■ EXERCISE AIM
Please give back, exactly as written, only the line containing "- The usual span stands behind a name" and every line after it until the data below ends.

■ DATA

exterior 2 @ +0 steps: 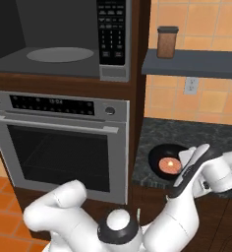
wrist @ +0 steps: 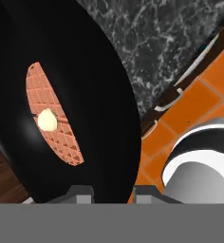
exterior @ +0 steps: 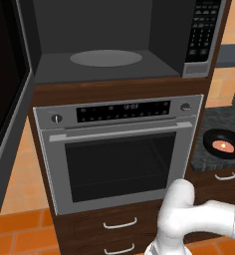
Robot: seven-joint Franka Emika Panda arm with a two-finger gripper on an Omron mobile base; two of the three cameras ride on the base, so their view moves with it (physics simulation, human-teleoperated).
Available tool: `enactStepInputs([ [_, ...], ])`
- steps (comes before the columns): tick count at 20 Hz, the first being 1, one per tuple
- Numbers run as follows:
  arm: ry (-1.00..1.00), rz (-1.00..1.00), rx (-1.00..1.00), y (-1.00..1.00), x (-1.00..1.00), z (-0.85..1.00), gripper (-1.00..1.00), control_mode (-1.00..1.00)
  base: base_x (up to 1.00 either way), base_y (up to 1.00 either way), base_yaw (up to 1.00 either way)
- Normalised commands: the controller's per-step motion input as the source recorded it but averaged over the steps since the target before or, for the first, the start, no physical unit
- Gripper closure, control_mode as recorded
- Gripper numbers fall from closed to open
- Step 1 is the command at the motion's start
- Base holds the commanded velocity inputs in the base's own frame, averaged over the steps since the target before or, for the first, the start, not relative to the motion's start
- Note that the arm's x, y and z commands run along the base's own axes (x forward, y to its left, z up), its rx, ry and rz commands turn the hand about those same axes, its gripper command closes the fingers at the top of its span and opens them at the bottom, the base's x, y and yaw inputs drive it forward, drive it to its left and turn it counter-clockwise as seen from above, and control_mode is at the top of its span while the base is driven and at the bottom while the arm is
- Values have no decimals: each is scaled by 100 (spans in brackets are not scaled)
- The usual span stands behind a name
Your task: Open the microwave, place the bowl with waffle inside the microwave, then close the microwave door and turn it on.
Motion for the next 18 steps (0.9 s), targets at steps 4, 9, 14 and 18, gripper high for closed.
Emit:
enactStepInputs([
  [4,-13,-38,-11,40,-96,54,100,-100,0,0,0],
  [9,-6,-24,-3,27,-85,82,100,-100,0,0,0],
  [14,-6,0,0,41,-76,89,100,-100,0,0,0],
  [18,-16,6,0,51,-83,67,100,-100,0,0,0],
])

■ WRITTEN SOLUTION
- The usual span stands behind a name
Your task: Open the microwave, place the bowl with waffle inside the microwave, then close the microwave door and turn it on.
Motion for the next 18 steps (0.9 s), targets at steps 4, 9, 14 and 18, gripper high for closed.
Emit:
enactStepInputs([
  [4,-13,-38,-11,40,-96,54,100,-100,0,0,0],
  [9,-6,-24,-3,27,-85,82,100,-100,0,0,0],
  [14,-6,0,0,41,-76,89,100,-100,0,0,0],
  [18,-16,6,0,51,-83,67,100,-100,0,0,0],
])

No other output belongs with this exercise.